Y ahora, siglos después, una chica con ojos tristes y voz quebrada había pronunciado el mismo conjuro sin saberlo.
¿Era una reencarnación? ¿Un sello olvidado que se abría? ¿O era Annabelle algo completamente nuevo? Algo que la historia de los Eternos no había contemplado. Un error. Un renacer.
Detrás de él, las hojas crujieron. Théodore giró el rostro sin levantarse.
—Sabía que te encontraría aquí —dijo una voz.
Era la Mentora. Pero no traía su bastón, ni el halo de solemnidad con el que siempre se revestía. Sólo una sombra como capa, y un libro cerrado en las manos.
—No me escondía —respondió él.
—Lo sé. Los que huyen no eligen los lugares más visibles.
Ella se sentó junto a él. El mármol pareció no afectarle. Ni el frío. Ni la noche.
—Annabelle no lo sabe, ¿verdad?
Théodore negó con la cabeza.
—No. Pero algo dentro de ella sí. Y eso es aún más peligroso.
La Mentora asintió, sin sorpresa. Abrió el libro. No para leer, sino para mostrarle una página: una ilustración antigua. Una figura femenina, con los brazos abiertos, rodeada de fuego negro.
—La Llama Silente —murmuró ella—. El mito del Quinto Juramento.
Él frunció el ceño. Esa historia no se enseñaba. Ni siquiera se discutía.
—Era sólo una advertencia, una alegoría.
—Eso pensamos —dijo la Mentora—. Pero si el fuego ha regresado con un nombre y un rostro, no es una metáfora. Es una promesa rota que viene a reclamar su sitio.

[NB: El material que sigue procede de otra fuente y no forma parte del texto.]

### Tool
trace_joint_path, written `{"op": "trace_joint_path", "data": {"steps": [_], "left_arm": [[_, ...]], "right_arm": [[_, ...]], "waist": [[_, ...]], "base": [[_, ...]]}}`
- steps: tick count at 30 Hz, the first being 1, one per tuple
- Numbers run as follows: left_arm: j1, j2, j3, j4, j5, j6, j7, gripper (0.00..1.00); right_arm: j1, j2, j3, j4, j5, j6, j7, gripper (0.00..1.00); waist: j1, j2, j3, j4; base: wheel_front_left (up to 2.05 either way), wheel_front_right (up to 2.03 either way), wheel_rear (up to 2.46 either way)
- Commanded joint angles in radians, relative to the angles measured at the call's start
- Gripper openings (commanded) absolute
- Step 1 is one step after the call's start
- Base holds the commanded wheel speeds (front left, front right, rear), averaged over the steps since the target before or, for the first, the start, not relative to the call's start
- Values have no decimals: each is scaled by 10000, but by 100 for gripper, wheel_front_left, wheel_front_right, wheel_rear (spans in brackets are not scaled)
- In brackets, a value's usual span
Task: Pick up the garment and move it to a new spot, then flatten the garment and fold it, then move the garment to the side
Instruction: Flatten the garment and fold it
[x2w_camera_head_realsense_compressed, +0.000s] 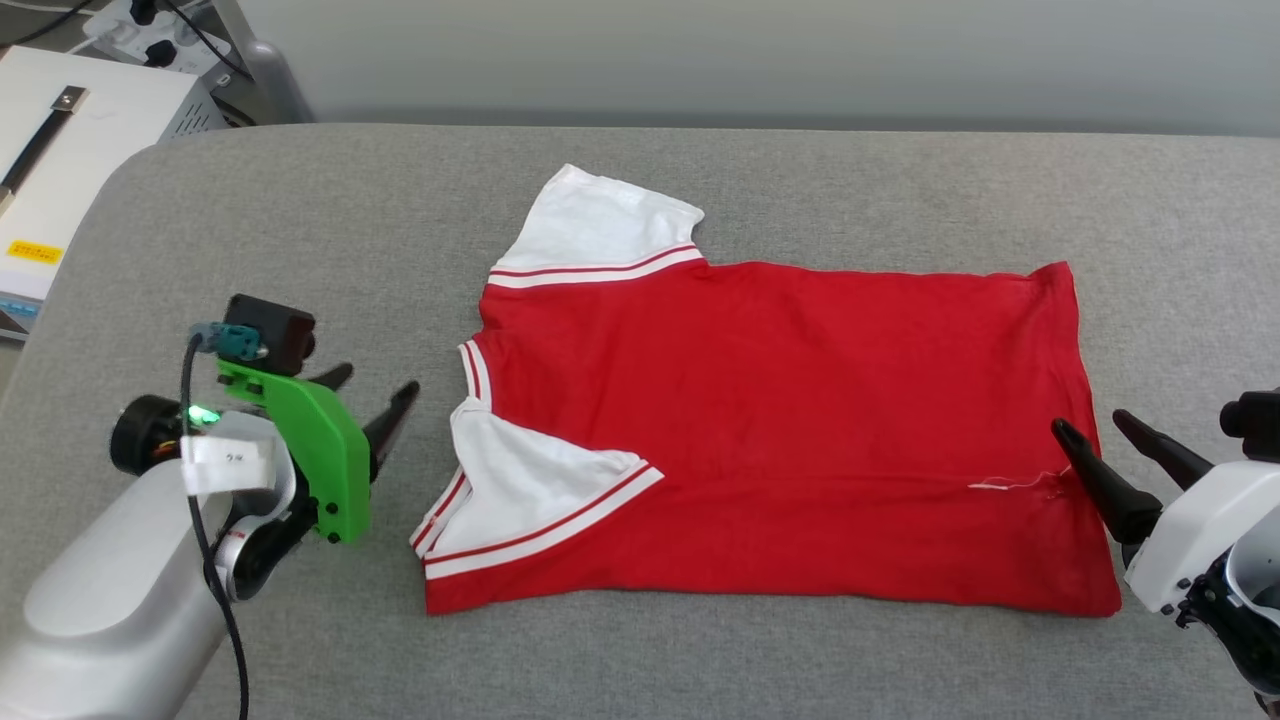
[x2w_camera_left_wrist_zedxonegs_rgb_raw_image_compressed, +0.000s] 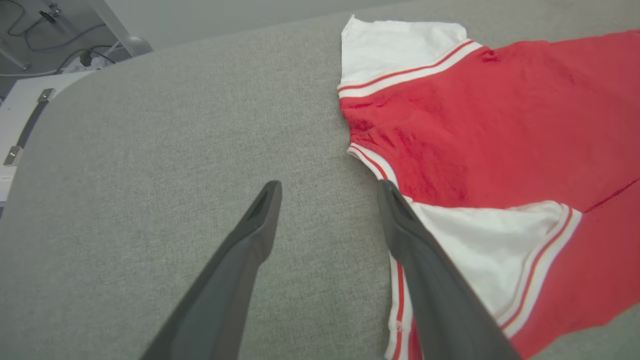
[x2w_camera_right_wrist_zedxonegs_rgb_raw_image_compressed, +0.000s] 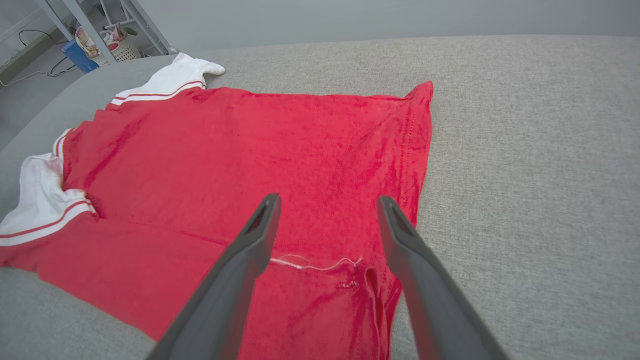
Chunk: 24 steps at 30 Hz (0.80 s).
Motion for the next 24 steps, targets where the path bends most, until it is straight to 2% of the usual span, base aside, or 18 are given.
{"op": "trace_joint_path", "data": {"steps": [1,5,11,14,24], "left_arm": [[-150,26,-136,-212,-399,-86,719,100],[-146,182,-606,-704,-1450,-187,3218,100],[126,209,-1089,-767,-2115,-189,4872,100],[263,171,-1317,-581,-2119,-189,5149,100],[655,-274,-1897,766,-1717,-223,4844,100]], "right_arm": [[171,75,-113,-90,-113,-7,63,100],[263,266,-386,-296,-336,-7,286,100],[222,522,-557,-481,-535,-7,547,100],[154,606,-580,-517,-582,-7,642,100],[2,839,-548,-502,-710,-7,790,100]], "waist": [[0,0,-111,133],[0,0,-106,174],[0,0,45,45],[0,0,179,-82],[0,0,521,-381]], "base": [[0,0,0],[0,0,0],[0,0,0],[0,0,0],[0,0,0]]}}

Théodore cerró los ojos. El aire le sabía a ceniza.
—¿Y qué haremos con ella?
La Mentora lo miró, seria.
—Lo que no hicimos la primera vez.
Cuando regresó a su dormitorio esa noche, Théodore no pudo dormir. No por miedo, sino por una inquietud más íntima: la certeza de que todo lo que él creía saber estaba por cambiar. Y que, por alguna razón oscura, Annabelle sería el epicentro de esa transformación.
La observó desde la ventana cuando ella salió a los jardines al amanecer. Caminaba descalza, como si el mundo no pudiera herirla. O como si cada piedra bajo sus pies la estuviera recordando.
Y entonces pensó: Quizá no debemos protegerla de lo que es. Quizá debemos proteger al mundo de lo que va a recordar.
Y en el fondo, supo que no estaba listo para perderla.